Voyage Pittoresque, text by Pierre Restany


Here is an artist who comes from the cold and returns willingly to it, if only to bring back picturesque landscapes of her native Norwegian west coast.

Marianne Heske thus joins realist traditon of painters working on the "motif" from nature. But the recording material that she carries with her on her travels is not traditional. It is no longer the paint box, brushes and easel, but the video camera.

Her original views recorded on magnetic tape are later translated and electronically defined. The result of this chromatic and formal manipulation is then photographed. The final negative thus obtained is enlarged and painted on canvas with the aid of a computer-operated painting machine.

The sublime views of Tafjord, of Romsdalshorn, or again, of the timbered church of Urnes amaze and move us with their stirring screen texture and the sumpters intensity of their colours ablaze like lava flows.

They are the product of an extremely elaborate technique, and constitute spearhead images of our visual modernity.

In her "voyage Pittoresque" sequence Marianne Heske has replaced traditional paint-brushes with video photography. But what she also assumes here, in relation to the entire history of painting, is the permanency of the artist's vision.

A vision both analythical and comprehensive: a phenomenon of intuitive sensibility, but also of cultural identity.

It is clearly Marianne Heske's vision that picks out the picturesque elements in her at once exploratory and introspective journey. But this vision is the expression of a culture based on her experiences in life and therefore upon the practice of existential relativity.

In 1980, on the occasion of the X1 Paris Biennale, Marianne Heske undertook the transport of a shepherd's hut from Norway to the Centre Pompidou.

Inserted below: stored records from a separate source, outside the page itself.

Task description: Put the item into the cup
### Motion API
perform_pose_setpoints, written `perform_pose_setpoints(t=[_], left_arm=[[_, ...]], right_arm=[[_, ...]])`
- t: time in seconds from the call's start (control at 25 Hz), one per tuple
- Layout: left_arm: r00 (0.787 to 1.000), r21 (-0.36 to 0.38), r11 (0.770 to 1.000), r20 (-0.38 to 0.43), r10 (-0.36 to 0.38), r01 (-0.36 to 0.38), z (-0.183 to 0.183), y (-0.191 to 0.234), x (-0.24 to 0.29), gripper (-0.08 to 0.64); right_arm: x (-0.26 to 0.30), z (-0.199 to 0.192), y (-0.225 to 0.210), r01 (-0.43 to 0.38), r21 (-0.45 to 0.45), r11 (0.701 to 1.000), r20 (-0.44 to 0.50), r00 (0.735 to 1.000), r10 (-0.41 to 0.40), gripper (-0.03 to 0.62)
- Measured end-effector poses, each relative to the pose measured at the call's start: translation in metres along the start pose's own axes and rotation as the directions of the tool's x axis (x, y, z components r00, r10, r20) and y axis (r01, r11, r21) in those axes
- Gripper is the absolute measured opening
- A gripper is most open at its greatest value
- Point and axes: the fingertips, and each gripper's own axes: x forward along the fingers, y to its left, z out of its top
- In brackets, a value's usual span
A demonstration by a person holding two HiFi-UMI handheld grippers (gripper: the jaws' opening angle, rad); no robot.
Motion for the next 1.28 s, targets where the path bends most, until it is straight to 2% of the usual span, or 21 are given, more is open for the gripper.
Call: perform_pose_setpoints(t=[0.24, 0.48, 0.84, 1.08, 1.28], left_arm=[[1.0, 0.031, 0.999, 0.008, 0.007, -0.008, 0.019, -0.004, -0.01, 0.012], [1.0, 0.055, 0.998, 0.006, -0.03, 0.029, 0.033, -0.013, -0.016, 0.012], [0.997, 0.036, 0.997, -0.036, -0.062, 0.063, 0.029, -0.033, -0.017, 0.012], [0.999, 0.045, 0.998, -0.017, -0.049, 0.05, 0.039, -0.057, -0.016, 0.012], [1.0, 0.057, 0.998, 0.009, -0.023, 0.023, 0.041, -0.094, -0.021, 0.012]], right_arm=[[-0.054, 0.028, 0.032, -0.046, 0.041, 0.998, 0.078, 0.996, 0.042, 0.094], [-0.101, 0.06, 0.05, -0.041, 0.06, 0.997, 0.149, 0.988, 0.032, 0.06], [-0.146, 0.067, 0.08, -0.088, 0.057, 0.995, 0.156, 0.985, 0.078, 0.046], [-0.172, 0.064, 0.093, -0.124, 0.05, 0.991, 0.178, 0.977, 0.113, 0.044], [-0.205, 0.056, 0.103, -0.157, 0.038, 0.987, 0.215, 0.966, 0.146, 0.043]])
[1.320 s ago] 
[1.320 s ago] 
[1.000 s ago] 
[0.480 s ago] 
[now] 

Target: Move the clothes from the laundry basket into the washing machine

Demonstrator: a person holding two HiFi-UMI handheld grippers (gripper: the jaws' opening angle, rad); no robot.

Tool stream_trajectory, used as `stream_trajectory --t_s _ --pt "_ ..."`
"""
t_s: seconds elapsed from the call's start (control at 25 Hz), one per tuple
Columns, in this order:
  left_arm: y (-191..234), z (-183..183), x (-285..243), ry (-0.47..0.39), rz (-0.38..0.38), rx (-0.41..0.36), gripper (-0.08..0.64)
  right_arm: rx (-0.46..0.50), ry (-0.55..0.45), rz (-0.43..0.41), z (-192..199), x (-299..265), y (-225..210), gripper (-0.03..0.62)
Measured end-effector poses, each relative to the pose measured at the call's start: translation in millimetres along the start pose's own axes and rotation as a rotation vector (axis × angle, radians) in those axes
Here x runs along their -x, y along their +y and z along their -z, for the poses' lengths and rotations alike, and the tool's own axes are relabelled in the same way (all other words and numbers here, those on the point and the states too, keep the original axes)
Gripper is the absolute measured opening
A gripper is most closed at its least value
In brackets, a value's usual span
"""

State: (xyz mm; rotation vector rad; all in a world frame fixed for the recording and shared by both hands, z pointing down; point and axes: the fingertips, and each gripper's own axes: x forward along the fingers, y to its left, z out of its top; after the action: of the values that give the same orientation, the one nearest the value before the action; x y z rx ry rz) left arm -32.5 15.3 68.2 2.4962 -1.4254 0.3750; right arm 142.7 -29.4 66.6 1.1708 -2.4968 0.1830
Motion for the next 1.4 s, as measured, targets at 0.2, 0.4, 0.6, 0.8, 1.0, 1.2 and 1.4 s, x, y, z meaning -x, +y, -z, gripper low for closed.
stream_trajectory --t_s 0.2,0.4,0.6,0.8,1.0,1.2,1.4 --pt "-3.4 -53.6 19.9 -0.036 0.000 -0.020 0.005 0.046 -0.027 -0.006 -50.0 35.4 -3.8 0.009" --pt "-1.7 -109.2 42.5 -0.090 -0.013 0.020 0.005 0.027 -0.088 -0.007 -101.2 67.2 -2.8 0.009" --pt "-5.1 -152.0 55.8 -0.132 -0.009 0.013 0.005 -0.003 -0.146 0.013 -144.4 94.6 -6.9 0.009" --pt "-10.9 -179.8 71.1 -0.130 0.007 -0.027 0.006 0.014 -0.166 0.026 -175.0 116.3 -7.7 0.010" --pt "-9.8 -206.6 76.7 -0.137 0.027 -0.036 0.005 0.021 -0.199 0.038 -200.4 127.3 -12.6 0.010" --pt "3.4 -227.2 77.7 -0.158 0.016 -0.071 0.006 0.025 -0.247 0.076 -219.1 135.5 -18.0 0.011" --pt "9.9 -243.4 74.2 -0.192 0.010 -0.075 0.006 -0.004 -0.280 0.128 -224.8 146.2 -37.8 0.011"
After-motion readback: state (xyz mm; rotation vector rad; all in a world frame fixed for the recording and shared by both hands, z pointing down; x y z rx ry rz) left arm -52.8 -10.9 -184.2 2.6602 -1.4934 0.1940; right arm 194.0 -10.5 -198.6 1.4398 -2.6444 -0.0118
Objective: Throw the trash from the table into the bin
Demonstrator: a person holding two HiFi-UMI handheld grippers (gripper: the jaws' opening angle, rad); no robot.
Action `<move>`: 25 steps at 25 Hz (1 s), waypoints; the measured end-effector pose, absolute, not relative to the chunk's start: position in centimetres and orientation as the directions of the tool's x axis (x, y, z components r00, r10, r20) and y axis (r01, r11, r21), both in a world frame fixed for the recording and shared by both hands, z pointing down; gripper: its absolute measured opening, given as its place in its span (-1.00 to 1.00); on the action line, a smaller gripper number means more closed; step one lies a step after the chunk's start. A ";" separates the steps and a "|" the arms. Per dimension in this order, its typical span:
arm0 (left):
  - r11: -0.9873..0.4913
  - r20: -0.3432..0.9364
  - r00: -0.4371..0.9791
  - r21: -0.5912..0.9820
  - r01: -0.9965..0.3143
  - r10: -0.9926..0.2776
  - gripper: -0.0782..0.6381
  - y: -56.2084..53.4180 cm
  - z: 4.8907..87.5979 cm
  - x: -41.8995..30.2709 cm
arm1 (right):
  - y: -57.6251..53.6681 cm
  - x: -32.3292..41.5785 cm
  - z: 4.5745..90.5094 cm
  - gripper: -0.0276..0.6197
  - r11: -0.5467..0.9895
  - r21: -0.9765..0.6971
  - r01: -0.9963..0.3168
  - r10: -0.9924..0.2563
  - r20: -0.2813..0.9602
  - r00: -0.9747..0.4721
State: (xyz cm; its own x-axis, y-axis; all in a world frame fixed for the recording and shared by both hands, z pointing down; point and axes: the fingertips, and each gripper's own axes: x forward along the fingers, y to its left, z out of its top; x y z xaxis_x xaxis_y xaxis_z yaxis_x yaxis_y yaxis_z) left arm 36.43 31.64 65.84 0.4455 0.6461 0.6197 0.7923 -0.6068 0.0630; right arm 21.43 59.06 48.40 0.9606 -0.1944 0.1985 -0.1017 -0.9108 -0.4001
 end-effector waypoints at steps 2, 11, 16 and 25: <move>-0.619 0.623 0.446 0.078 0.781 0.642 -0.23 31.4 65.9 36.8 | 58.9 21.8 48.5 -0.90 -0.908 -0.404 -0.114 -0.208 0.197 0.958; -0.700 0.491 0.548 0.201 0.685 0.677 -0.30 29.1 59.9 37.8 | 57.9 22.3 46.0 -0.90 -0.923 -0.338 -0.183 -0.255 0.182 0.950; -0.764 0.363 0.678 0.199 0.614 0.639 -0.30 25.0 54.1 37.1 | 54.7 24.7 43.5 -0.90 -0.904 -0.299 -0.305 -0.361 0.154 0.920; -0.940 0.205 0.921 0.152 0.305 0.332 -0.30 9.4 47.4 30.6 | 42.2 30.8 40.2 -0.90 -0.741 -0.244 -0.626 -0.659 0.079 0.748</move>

This wooden hut, traditionally used for storing hay and for shelter, was dismantled on the spot, reassembled in Paris and then put back on its site one year later. Interviewed by Per Hovdenakk (1) on the meaning behind this project, the artist's reply is significant: "I thought the hut would be regarded as a hut in Norway, whereas in Paris it would be seen as a manifestation of conceptual art".

Apart from the seemingly naive speculation regarding the change of scene and interpretation of an object outside its original context, the artist's attitude reveals a profound analytical capacity. Marianne Heske's gaze is the powerful creator and messenger of a vision centered on the essential relativity of perception. Her gaze is a questionmark to realism itself.

Reality changes with climate, latitude, background and culture; and it is the interaction between realism and fantasy, object and subject which constitutes the law of seeing.

For Marianne Heske this is where the essential question of art is located, as she has defined it in her earlier works: "Works & Notes", (the journey of a doll's head through different sociological situations - Maastricht, 1978) or the "Video Dialogues" of 1984 (the concept of art: a tape measure or an elastic band?).

A question without an answer, because it calls for no answer. What is art? To ask that question today is equivalent to asking about the nature of transcendency. What is God? One can make art with anything just as one can find God anywhere. Art and God are a question of faith, that is of identity and hence, finally, of relativity.

The mastery of a craft does not account for the presence of art any more than the respect for a religious rite accounts for the presence of God. That is certainly what Edvard Munch thought in his innermost self and it has given his painting the defective expression of the scream, beyond the drama of existences (2). The relative perception of reality is translated today by Marianne Heske into the poetic splendour of her paintings.

Having pitilessly proclaimed this relativity, the Norwegian artist takes it up in the definition of her own visual reality: a highly personalized image born out of the inner fusion of electronic technology and of life experience. That is the picturesque dimension of her journey. And that is also the quintessence of her vision: an active and disquieting culture.

Pierre Restany
March 15th 1986

(l) In "Project Gjerdeløa" Mariannc Heske, Univcrsitetsforlayet, Oslo, 1984.
(2) On December 6th 1985 I had the occasion of visiting a major Munch retrospective exhibition at the Palazzo Reale in Milan with Marianne Heske. That experience was a revelation to me of this Nordic and Lutheran way of looking: The realism in his dramatic personification or the figure (or landscape) exacts from the image its anti-body, its diluted identity.